## Your instructions
A single number is required: the count of lines in the entries below that include the word "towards".

__________

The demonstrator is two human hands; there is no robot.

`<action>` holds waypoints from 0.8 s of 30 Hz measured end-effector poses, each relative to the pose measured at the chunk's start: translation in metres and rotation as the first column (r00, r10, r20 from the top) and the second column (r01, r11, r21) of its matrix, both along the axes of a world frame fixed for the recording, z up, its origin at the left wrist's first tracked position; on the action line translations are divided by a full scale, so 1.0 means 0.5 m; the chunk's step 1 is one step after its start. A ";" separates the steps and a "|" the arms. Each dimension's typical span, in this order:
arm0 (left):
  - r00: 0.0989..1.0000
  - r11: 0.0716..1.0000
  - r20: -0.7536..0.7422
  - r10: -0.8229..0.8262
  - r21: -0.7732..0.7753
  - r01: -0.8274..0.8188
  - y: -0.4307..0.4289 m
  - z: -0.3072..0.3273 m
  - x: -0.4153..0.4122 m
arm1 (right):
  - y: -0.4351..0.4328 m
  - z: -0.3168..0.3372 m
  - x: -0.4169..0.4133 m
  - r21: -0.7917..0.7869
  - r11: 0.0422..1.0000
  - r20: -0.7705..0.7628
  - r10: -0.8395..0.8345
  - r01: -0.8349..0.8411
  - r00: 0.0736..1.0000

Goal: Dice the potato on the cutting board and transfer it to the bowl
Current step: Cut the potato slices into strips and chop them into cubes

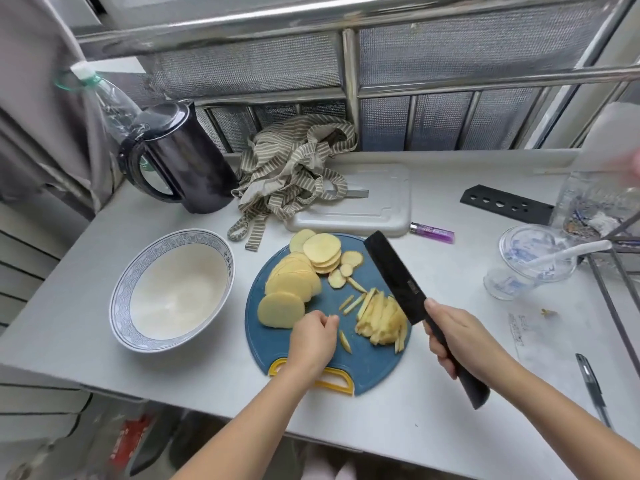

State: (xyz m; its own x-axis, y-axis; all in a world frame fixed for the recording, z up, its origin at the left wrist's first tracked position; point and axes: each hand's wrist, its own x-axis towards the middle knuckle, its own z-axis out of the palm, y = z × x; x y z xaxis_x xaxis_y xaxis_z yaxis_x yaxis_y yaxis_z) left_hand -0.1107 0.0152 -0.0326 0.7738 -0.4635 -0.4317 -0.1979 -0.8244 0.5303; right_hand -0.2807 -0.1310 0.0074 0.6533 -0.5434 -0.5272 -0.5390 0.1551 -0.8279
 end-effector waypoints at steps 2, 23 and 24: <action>0.997 0.994 0.034 -0.066 0.094 0.062 -0.006 0.000 -0.015 | -0.011 -0.003 -0.008 0.006 0.999 0.010 -0.048 0.047 0.999; 0.923 0.935 0.259 -0.285 0.285 0.210 -0.105 0.026 0.029 | -0.031 -0.009 -0.054 0.090 0.992 0.040 -0.086 0.083 0.995; 0.925 0.935 0.250 -0.288 0.280 0.215 -0.100 0.023 0.028 | -0.032 -0.008 -0.055 0.101 0.991 0.043 -0.088 0.083 0.995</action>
State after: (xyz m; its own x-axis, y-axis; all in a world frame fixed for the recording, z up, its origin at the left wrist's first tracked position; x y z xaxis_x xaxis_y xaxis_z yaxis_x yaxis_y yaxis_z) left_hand -0.0966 -0.0350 -0.0209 0.7513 -0.5675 -0.3370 -0.5271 -0.8232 0.2111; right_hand -0.3084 -0.1471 0.0033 0.6321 -0.5451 -0.5507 -0.4808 0.2815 -0.8304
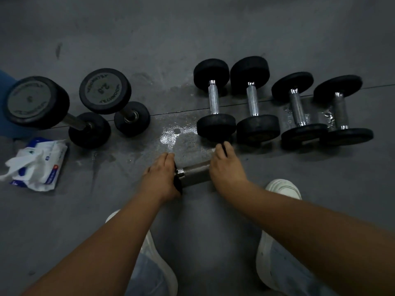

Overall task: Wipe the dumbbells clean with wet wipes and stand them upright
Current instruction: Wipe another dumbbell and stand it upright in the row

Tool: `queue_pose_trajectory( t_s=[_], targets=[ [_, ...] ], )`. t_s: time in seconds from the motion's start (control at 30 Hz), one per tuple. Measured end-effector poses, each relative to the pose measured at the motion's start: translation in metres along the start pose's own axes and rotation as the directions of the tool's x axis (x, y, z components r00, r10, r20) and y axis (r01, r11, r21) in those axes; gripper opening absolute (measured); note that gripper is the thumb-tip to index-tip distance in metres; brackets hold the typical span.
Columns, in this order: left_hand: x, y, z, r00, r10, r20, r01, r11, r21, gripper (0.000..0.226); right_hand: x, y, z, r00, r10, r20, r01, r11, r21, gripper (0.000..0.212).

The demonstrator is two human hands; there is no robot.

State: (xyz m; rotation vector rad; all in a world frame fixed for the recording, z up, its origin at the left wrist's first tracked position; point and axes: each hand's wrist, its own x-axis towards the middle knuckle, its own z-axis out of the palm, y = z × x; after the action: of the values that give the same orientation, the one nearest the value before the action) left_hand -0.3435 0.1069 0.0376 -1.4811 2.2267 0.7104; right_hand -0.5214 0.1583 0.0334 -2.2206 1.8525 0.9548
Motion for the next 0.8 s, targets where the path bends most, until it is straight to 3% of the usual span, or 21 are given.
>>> queue_pose_trajectory(
  t_s=[0.07, 0.2, 0.4, 0.53, 0.6, 0.7, 0.8],
  targets=[
    [0.000, 0.000, 0.000, 1.000, -0.005, 0.011, 0.004, 1.000, 0.004, 0.121, -0.006, -0.004, 0.004, 1.000, -0.001, 0.014, 0.001, 0.999, -0.036, 0.049],
    [0.003, -0.001, -0.004, 0.999, -0.001, 0.034, 0.002, 1.000, -0.022, 0.120, -0.004, -0.007, -0.006, 0.996, 0.035, -0.081, -0.026, 0.994, 0.110, 0.048],
    [0.011, -0.004, -0.015, 0.996, 0.026, 0.085, -0.024, 1.000, -0.019, 0.119, -0.002, -0.008, 0.006, 0.996, 0.079, -0.032, -0.076, 0.994, 0.077, 0.045],
    [0.014, -0.006, -0.017, 0.994, 0.054, 0.090, -0.058, 0.997, 0.045, 0.120, 0.003, 0.007, -0.007, 0.986, 0.014, -0.168, 0.023, 0.977, 0.213, 0.019],
    [0.016, -0.008, -0.018, 0.994, 0.059, 0.088, -0.064, 0.996, 0.060, 0.121, 0.000, 0.018, -0.004, 0.980, 0.007, -0.197, 0.037, 0.975, 0.219, 0.017],
    [0.020, -0.009, -0.022, 0.993, 0.061, 0.103, -0.070, 0.994, 0.081, 0.119, -0.008, 0.008, -0.002, 0.991, 0.047, -0.126, -0.028, 0.988, 0.154, 0.030],
    [0.020, -0.009, -0.021, 0.992, 0.062, 0.107, -0.071, 0.993, 0.092, 0.120, -0.003, -0.009, -0.020, 0.999, 0.047, -0.003, -0.045, 0.975, 0.217, 0.030]
  ],
)
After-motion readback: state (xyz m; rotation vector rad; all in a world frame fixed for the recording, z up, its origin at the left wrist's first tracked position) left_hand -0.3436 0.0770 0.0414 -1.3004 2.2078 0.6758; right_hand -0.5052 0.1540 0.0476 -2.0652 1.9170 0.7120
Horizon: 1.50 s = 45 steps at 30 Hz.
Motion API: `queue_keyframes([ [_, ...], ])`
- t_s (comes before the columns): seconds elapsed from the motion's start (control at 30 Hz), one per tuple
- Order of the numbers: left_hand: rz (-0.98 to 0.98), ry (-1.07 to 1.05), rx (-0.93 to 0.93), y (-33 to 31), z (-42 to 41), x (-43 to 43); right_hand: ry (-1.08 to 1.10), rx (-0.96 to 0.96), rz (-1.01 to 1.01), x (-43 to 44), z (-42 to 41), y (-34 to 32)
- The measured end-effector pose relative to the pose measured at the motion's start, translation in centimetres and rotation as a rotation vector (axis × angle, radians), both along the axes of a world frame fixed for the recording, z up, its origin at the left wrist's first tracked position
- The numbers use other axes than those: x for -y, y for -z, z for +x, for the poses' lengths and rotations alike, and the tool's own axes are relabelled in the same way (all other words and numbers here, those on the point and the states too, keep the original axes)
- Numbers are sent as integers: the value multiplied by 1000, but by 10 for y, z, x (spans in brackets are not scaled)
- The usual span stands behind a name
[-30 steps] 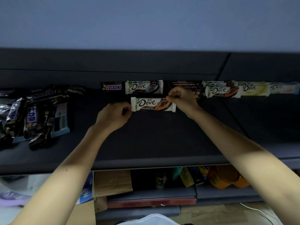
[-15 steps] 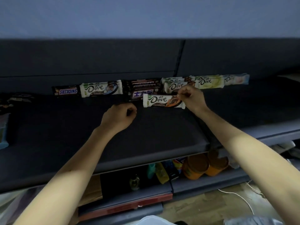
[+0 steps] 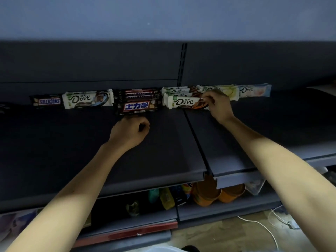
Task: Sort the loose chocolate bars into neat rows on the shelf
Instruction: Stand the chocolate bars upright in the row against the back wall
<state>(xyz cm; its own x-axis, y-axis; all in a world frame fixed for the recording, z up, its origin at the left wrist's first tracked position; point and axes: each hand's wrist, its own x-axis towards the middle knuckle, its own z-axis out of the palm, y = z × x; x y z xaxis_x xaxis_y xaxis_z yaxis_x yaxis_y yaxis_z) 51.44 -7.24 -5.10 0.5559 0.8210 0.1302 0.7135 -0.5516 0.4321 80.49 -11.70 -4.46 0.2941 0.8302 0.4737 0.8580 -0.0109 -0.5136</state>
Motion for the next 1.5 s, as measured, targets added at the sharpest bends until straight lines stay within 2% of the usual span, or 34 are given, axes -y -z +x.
queue_keyframes([
  [0.2,-22,-23,8,0,-2,-1,45,-67,-32,-22,5,0],
  [0.4,9,-18,0,2,-1,2,72,34,34,-35,1,8],
  [0.6,2,3,13,1,-2,4,47,65,69,-31,0,11],
  [0.77,-43,34,7,0,-5,3,116,57,64,-20,-9,10],
  [0.83,-59,38,35,0,-7,3,72,97,73,-17,-21,11],
  [1.03,-1,-49,102,-10,-31,-4,-168,265,85,-23,-87,14],
  [1.23,26,-164,101,-11,-91,-7,-371,208,-32,-46,-172,9],
  [1.33,30,-233,60,-8,-140,-9,-464,226,-156,-67,-224,4],
  [1.5,96,-390,60,-7,-237,-12,-582,159,-208,-104,-324,-2],
])
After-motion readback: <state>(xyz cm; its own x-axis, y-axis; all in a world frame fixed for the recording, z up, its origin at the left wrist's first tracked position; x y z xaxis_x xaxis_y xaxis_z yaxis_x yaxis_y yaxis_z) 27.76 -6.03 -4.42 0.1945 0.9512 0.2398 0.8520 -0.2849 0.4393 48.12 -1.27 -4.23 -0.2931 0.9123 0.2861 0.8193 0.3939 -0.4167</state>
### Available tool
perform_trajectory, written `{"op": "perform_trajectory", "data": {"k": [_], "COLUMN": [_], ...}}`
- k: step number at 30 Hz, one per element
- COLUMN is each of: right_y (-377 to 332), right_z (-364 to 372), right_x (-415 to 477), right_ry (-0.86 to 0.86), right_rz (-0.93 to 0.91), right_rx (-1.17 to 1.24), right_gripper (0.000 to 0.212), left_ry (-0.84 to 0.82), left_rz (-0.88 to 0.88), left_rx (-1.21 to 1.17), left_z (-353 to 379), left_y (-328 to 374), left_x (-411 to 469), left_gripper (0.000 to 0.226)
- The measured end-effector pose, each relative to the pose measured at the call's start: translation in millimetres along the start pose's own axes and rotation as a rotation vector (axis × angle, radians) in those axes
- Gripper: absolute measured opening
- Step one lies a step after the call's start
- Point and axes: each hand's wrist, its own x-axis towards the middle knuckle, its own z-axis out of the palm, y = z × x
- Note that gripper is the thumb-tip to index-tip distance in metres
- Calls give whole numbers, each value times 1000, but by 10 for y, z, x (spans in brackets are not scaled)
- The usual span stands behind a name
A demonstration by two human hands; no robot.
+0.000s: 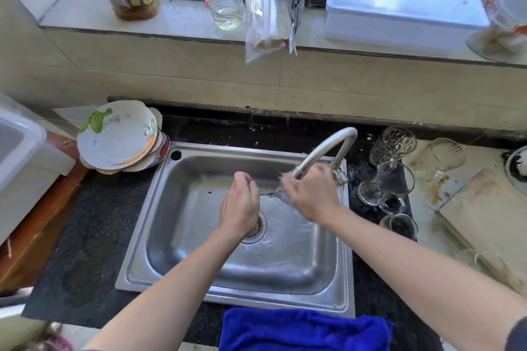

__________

## Exercise solution
4